Search the data for "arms". Return each matching line.
********************
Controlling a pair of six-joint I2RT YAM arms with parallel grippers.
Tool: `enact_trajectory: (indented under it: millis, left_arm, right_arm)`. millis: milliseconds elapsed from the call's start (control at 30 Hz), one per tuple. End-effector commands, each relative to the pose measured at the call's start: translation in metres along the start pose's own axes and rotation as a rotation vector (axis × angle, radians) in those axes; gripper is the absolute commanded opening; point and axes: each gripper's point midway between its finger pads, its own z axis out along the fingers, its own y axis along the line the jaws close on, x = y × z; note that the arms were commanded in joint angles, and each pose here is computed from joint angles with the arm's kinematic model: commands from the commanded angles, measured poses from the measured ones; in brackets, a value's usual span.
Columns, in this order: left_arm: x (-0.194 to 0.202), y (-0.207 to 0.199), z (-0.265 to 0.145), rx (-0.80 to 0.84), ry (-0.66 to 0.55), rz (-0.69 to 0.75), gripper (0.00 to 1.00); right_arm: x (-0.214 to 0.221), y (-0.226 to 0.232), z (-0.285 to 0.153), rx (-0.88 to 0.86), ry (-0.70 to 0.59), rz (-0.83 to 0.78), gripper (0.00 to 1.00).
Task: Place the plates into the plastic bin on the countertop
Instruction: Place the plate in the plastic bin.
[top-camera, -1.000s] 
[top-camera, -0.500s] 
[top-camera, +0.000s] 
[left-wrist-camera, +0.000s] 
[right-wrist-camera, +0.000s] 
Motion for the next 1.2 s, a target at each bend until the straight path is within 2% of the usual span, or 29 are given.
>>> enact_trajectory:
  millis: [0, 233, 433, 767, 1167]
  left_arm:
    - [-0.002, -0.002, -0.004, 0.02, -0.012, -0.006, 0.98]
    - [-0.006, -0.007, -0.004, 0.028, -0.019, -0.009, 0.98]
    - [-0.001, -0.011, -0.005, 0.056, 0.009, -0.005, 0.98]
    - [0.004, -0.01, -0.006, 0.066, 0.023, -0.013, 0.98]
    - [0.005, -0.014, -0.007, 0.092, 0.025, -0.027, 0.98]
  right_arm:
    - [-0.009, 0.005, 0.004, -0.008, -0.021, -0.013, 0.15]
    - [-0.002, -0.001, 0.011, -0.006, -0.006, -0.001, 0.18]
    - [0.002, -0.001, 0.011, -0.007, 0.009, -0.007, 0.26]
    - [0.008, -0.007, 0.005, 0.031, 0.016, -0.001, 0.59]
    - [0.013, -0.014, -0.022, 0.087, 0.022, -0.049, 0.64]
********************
RESPONSE FOR THIS EXERCISE:
Controlling a pair of six-joint I2RT YAM arms with parallel grippers.
Tool: `enact_trajectory: (indented under it: millis, left_arm, right_arm)`. millis: milliseconds elapsed from the call's start (control at 30 Hz), one per tuple. End-effector commands, each relative to the pose measured at the call's start: translation in metres along the start pose's own axes and rotation as a rotation vector (axis × angle, radians) in those axes; gripper is the absolute commanded opening; point and axes: each gripper's point midway between its finger pads, its own z axis out along the fingers, its own y axis along the line the jaws close on, x = y × z; note that the arms were commanded in joint angles, and each pose here is computed from joint angles with the arm's kinematic model: commands from the commanded angles, measured poses from the measured ones; in brackets, a value's usual span.

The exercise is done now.